> _Your goal_
Would you copy every line of the listing below that includes the word "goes"?
==== Material provided
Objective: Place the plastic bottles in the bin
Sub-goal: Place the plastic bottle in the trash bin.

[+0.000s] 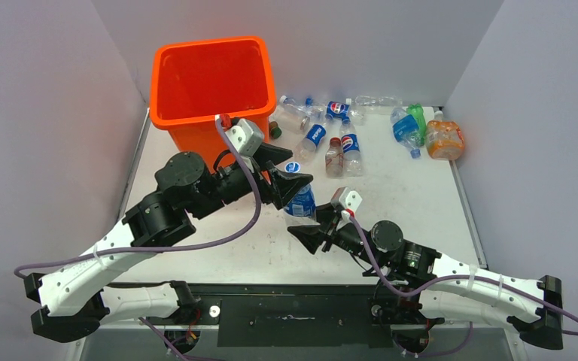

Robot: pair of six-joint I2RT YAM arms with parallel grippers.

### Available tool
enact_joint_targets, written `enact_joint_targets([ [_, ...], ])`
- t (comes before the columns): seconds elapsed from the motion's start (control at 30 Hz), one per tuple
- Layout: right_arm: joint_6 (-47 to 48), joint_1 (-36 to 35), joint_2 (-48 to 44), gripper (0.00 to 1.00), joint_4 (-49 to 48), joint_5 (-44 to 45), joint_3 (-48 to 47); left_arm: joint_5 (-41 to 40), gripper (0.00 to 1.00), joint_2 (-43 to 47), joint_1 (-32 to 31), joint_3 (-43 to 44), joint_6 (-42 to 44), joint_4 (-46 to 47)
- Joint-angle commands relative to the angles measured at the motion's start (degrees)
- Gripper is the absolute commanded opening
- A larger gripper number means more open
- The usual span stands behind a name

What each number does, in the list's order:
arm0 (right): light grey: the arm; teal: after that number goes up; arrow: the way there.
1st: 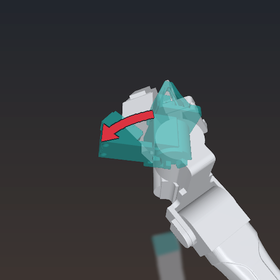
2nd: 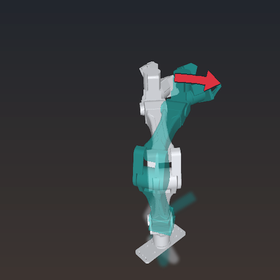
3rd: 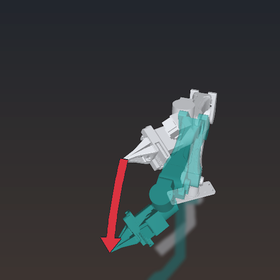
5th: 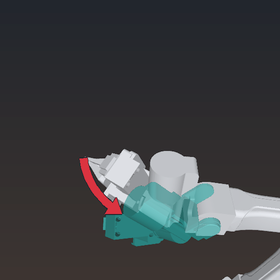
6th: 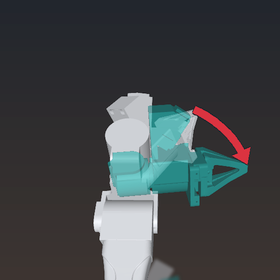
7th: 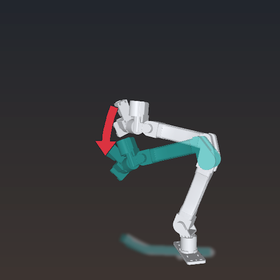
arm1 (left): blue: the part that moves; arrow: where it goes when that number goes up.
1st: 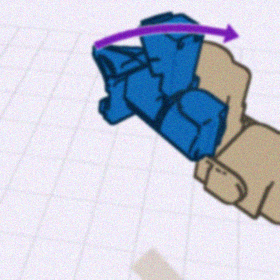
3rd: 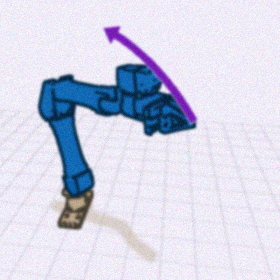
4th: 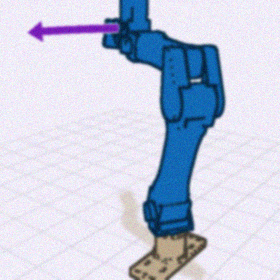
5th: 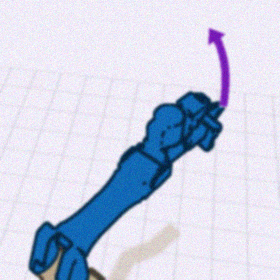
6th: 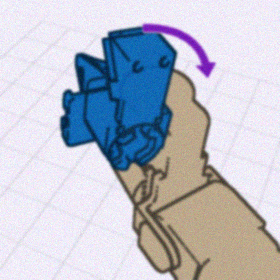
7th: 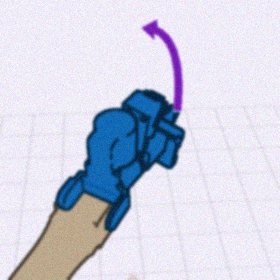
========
> _Result below_
arm0 (right): light grey: the arm; teal: after that number goes up; arrow: the way there.
arm1 (left): blue: the part that moves; arrow: where it goes when that number goes up.

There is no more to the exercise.